** Supplied information follows **
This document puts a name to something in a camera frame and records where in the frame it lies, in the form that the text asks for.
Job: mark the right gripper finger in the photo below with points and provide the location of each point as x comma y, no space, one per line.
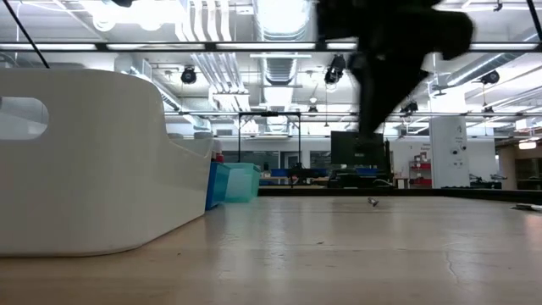
398,89
370,101

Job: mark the square head black brush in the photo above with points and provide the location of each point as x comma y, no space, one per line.
529,207

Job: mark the hanging black pulley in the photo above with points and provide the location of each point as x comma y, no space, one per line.
410,108
336,70
189,76
491,78

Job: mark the black computer monitor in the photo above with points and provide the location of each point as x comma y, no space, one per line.
343,150

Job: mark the overhead rig light bar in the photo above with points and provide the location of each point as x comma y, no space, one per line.
169,46

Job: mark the white square pillar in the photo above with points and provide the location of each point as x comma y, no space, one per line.
449,169

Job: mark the red storage shelf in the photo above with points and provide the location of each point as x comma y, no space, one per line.
421,182

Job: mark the glowing lamp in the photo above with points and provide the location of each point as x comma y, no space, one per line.
527,145

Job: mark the teal translucent plastic bin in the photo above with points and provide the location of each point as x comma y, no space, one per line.
243,184

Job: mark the white plastic bin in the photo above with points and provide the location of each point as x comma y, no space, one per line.
106,178

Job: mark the black aluminium table frame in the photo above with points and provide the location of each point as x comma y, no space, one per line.
423,192

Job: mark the silver ceiling air duct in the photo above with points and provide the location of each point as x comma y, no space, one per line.
281,25

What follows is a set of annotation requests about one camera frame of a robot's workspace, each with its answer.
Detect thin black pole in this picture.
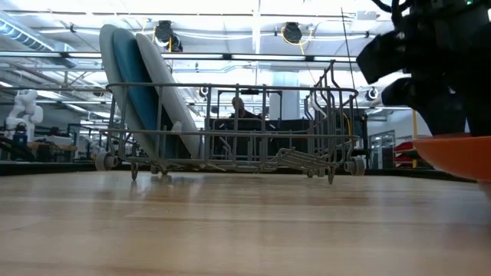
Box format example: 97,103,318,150
340,7,360,116

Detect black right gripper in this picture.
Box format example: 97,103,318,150
381,0,491,137

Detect black desk partition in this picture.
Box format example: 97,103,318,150
209,90,369,158

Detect person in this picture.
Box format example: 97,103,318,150
229,96,262,120

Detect white robot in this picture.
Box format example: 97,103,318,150
4,89,44,141

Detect grey plate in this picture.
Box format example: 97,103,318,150
135,33,203,158

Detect red storage bins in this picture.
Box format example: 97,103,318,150
394,140,415,166

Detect grey wire dish rack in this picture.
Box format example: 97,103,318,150
94,60,366,186

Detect wooden workbench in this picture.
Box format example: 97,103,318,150
26,140,77,162

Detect light blue plate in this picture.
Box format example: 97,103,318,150
98,24,158,158

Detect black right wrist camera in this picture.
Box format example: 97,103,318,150
356,29,408,85

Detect orange plate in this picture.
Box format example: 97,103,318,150
412,132,491,183

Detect black aluminium table frame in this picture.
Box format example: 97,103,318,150
0,159,476,183

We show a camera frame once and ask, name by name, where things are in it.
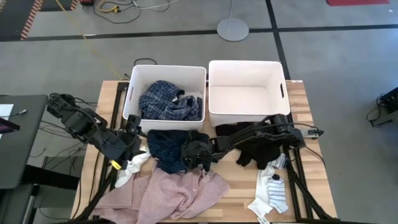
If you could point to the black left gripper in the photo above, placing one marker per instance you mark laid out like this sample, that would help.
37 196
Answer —
133 143

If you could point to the white paper on desk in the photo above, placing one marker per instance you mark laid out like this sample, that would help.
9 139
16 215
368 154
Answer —
5 110

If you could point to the red floor mat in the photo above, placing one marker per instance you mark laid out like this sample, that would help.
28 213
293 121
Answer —
357 2

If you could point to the black desk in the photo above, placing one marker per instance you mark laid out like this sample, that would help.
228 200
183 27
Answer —
21 146

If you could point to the pink button shirt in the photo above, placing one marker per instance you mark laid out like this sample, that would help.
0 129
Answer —
174 193

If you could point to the red box on floor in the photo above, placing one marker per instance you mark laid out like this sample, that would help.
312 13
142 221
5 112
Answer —
87 2

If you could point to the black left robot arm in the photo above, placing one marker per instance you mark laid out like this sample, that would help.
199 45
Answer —
87 127

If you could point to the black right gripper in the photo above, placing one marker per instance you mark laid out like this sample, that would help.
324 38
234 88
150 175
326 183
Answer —
199 152

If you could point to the plain white sock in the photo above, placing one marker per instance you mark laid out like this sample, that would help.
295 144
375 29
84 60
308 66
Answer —
261 193
132 169

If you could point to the thin grey lamp pole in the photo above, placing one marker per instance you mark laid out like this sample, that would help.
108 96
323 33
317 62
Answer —
230 9

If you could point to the dark monitor edge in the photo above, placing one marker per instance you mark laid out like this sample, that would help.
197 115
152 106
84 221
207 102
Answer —
9 127

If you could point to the black mat with hazard stripes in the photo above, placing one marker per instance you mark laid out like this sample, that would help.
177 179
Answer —
18 18

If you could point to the navy dotted shirt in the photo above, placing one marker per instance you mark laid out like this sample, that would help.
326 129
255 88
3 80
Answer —
166 149

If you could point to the black garment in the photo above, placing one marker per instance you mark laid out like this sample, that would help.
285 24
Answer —
261 155

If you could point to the grey round lamp base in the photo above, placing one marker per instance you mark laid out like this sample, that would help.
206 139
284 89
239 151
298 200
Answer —
232 29

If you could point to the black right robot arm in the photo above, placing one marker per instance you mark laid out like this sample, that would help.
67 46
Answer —
267 133

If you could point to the blue plaid shirt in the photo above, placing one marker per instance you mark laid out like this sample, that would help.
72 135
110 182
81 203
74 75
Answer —
164 102

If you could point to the yellow tag on arm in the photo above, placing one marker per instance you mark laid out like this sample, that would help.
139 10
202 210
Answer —
116 164

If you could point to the white paper label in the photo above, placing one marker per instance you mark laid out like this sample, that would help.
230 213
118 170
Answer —
263 220

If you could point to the white perforated plastic bin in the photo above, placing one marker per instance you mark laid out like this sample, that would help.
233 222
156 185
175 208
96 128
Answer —
168 74
245 93

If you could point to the black furniture base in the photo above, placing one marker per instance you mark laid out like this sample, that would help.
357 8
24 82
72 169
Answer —
49 179

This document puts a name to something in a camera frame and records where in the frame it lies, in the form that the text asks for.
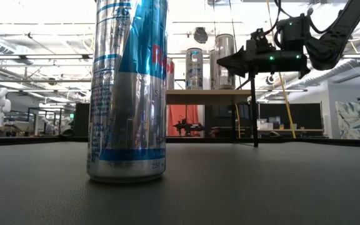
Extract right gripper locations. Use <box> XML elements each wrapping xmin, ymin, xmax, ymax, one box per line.
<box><xmin>216</xmin><ymin>39</ymin><xmax>311</xmax><ymax>79</ymax></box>

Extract slim silver can red print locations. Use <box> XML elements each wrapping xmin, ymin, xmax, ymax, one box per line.
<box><xmin>214</xmin><ymin>33</ymin><xmax>236</xmax><ymax>91</ymax></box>

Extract silver Celsius can orange print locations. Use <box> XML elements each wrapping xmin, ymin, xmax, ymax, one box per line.
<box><xmin>209</xmin><ymin>49</ymin><xmax>216</xmax><ymax>91</ymax></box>

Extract silver Celsius can blue print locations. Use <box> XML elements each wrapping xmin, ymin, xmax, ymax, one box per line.
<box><xmin>184</xmin><ymin>47</ymin><xmax>204</xmax><ymax>91</ymax></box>

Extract wooden shelf black metal legs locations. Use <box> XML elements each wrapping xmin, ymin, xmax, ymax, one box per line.
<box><xmin>166</xmin><ymin>77</ymin><xmax>259</xmax><ymax>148</ymax></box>

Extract orange fabric panel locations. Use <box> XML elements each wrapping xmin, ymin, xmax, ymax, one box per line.
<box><xmin>166</xmin><ymin>104</ymin><xmax>204</xmax><ymax>138</ymax></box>

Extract small black robot device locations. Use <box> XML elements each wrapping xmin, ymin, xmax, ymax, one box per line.
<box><xmin>172</xmin><ymin>117</ymin><xmax>205</xmax><ymax>136</ymax></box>

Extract Red Bull Sugarfree can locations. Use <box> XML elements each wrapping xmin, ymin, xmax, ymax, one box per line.
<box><xmin>86</xmin><ymin>0</ymin><xmax>169</xmax><ymax>184</ymax></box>

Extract black table mat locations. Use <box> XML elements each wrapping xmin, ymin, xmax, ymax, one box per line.
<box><xmin>0</xmin><ymin>141</ymin><xmax>360</xmax><ymax>225</ymax></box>

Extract white teal patterned tarp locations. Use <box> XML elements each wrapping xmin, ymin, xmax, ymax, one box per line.
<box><xmin>335</xmin><ymin>99</ymin><xmax>360</xmax><ymax>141</ymax></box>

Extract black box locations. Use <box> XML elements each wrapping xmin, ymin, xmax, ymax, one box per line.
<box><xmin>73</xmin><ymin>102</ymin><xmax>91</xmax><ymax>138</ymax></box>

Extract short yellow cable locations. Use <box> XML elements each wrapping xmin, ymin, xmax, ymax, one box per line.
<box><xmin>234</xmin><ymin>102</ymin><xmax>241</xmax><ymax>139</ymax></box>

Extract long yellow cable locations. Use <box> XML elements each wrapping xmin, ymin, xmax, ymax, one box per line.
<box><xmin>266</xmin><ymin>0</ymin><xmax>297</xmax><ymax>139</ymax></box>

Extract silver ventilation duct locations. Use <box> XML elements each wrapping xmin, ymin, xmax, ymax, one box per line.
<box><xmin>304</xmin><ymin>62</ymin><xmax>360</xmax><ymax>83</ymax></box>

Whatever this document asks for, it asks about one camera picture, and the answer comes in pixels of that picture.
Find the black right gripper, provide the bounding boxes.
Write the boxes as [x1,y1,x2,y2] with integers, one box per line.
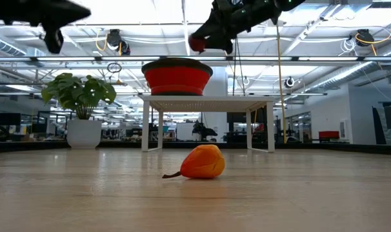
[189,0,282,55]

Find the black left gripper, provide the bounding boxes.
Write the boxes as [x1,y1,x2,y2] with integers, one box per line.
[30,0,92,55]

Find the red grey collapsible colander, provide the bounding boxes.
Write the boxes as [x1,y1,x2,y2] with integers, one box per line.
[141,57,214,97]

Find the small orange fruit with stem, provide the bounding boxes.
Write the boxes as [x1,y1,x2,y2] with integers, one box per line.
[162,144,226,180]

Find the white perforated metal riser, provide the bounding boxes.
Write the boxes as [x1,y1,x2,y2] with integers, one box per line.
[141,95,276,153]

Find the potted green leafy plant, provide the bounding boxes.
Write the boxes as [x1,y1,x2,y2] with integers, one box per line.
[41,73,117,150]

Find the black monitor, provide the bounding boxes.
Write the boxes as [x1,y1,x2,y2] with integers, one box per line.
[0,112,21,126]

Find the red box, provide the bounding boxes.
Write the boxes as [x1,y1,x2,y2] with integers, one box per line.
[318,130,340,140]

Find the black hanging cable ring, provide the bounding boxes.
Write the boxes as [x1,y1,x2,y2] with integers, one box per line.
[106,62,123,74]

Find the yellow hanging cable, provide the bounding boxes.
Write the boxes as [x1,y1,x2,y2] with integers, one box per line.
[275,24,288,144]

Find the black aluminium table frame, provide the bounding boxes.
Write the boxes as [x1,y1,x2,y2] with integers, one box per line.
[0,140,391,156]
** End of Supplied information **
The result should be an exact copy of only the lines above from the one that holds "Job: mark the red" through the one that holds "Detect grey wire dish rack in this picture.", both ends included, without pictures.

Job: mark the red storage shelf in the photo above with points and provide the location of each point as x comma y, no space, one per line.
421,182

Job: mark the glowing lamp in the photo above with points and provide the location of each point as x comma y, no space, one per line.
527,145

Job: mark the teal translucent plastic bin in the photo above with points and provide the location of each point as x comma y, no space, one per line.
243,184

Job: mark the white plastic bin in the photo above with points and provide the location of each point as x comma y, no space, one per line.
106,178

Job: mark the black aluminium table frame in the photo above with points and provide the location of each point as x comma y, no space, one per line.
423,192

Job: mark the silver ceiling air duct in the photo above with points and provide the location of each point as x comma y, no space, one per line.
281,25

What follows is a set of annotation requests about one camera frame of a robot's workspace, each with its answer.
Detect thin black pole in this picture.
Box format example: 97,103,318,150
340,7,360,116

Detect black right gripper in this picture.
Box format example: 97,103,318,150
381,0,491,137

Detect black desk partition in this picture.
Box format example: 97,103,318,150
209,90,369,158

Detect person in this picture.
Box format example: 97,103,318,150
229,96,262,120

Detect white robot in this picture.
Box format example: 97,103,318,150
4,89,44,141

Detect grey plate in this picture.
Box format example: 97,103,318,150
135,33,203,158

Detect red storage bins in this picture.
Box format example: 97,103,318,150
394,140,415,166

Detect grey wire dish rack in this picture.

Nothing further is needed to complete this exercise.